The man behind Cirque du Soleil

It’s hard to imagine one man running the many-ringed circus which is Cirque du Soleil.

But sure enough, if one were to dream up a character fit for the title, it would be Guy Laliberté.

This weekend the New York Times profiled the createive mastermind, whose show “Ovo” is currently playing in a tent next to the Mall of America.

Once an accordion-playing, fire-eating street performer, Laliberté knows how to set his sights high:

“There are three capitals of entertainment in the world: Las Vegas, New York and London,” announces Mr. Laliberté, the only person smoking in the vast campus here where two-fifths of his 5,000 employees work. “So far the only one I truly conquered is Vegas. New York and London are still on my checklist.”

New York is the site of the premier of Cirque du Soleil’s “Zarkana” later this week; it was also the location of Cirque du Soleil’s first real flop “Banana Shpeel.”

But when it came to accounting for the failure, Laliberté was, well… unavailable.

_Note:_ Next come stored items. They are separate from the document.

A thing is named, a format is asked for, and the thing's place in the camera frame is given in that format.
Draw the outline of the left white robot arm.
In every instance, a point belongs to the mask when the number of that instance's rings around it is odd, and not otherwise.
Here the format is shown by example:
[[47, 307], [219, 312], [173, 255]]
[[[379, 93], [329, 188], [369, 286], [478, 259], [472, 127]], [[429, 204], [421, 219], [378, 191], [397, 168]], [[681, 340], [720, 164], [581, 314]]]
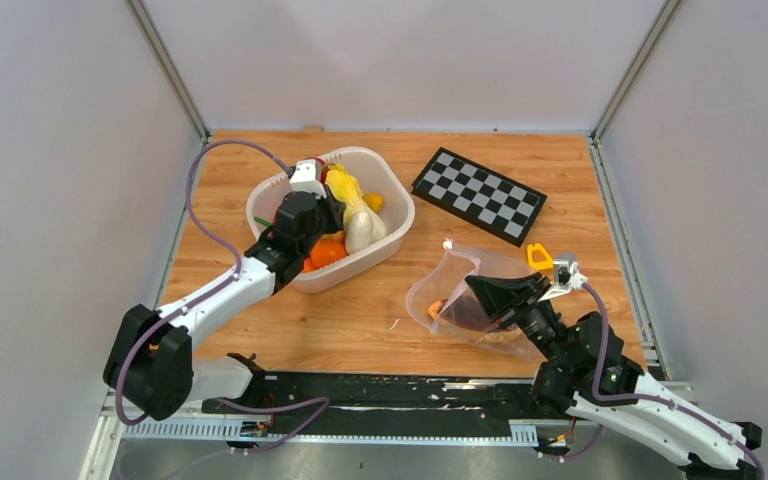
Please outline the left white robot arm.
[[344, 211], [331, 192], [293, 191], [228, 271], [159, 309], [130, 308], [103, 371], [119, 420], [126, 425], [161, 421], [188, 402], [219, 398], [243, 413], [258, 411], [267, 389], [254, 378], [250, 361], [231, 355], [197, 361], [193, 352], [237, 314], [290, 284], [322, 236], [342, 229]]

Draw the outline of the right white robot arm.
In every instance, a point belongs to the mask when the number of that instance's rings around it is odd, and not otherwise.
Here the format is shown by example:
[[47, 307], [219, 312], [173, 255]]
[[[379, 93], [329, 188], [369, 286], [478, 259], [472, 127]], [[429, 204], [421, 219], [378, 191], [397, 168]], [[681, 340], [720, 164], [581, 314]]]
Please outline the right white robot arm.
[[544, 356], [530, 392], [540, 415], [594, 421], [659, 453], [688, 479], [765, 478], [755, 453], [761, 427], [703, 411], [625, 356], [583, 275], [469, 275], [465, 282], [492, 326], [518, 327]]

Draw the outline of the white plastic basket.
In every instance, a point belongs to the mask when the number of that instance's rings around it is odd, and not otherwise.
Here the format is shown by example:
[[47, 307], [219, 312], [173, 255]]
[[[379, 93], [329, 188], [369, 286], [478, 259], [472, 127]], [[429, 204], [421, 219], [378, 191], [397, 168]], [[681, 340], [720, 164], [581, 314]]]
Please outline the white plastic basket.
[[[364, 147], [349, 146], [321, 154], [319, 157], [325, 162], [344, 166], [349, 174], [357, 178], [363, 192], [382, 196], [384, 205], [379, 217], [387, 227], [388, 235], [322, 269], [299, 274], [290, 286], [304, 294], [325, 291], [388, 260], [402, 247], [404, 237], [416, 216], [416, 208], [410, 194], [377, 152]], [[246, 219], [254, 236], [259, 236], [265, 229], [256, 219], [272, 219], [281, 200], [289, 192], [289, 180], [281, 173], [267, 178], [253, 189], [246, 202]]]

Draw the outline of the clear zip top bag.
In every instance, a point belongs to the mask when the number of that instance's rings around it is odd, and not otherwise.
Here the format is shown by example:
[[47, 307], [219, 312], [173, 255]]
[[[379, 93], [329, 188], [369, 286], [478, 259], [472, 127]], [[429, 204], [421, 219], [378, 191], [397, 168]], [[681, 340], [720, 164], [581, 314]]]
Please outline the clear zip top bag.
[[438, 333], [432, 327], [427, 309], [436, 300], [445, 299], [453, 302], [462, 295], [475, 298], [465, 282], [468, 275], [482, 275], [497, 278], [519, 278], [535, 272], [523, 256], [510, 256], [491, 250], [469, 246], [451, 239], [443, 241], [443, 257], [440, 263], [424, 278], [416, 282], [406, 296], [406, 309], [409, 315], [431, 333], [456, 338], [466, 344], [511, 355], [528, 361], [541, 361], [543, 355], [526, 338], [507, 344], [471, 343], [461, 337]]

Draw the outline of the yellow napa cabbage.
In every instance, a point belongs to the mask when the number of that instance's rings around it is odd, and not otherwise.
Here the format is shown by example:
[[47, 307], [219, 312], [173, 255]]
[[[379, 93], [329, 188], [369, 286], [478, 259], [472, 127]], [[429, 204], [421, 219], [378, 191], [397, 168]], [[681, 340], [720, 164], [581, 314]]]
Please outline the yellow napa cabbage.
[[345, 206], [344, 246], [349, 255], [383, 240], [388, 230], [381, 217], [366, 203], [356, 177], [344, 166], [327, 164], [326, 185], [334, 197]]

Mr. Laliberté, who owns an island, a boat and seven homes, was hard to reach during some of the troubles; he was orbiting Earth, after paying $35 million to be the seventh space tourist, giving him one of the greatest excuses in the history of show business failure. “I kept hearing there are too many songs, too much like a Broadway show,” said the “Shpeel” director, David Shiner. “Guy wanted to do something different. But he was in space.”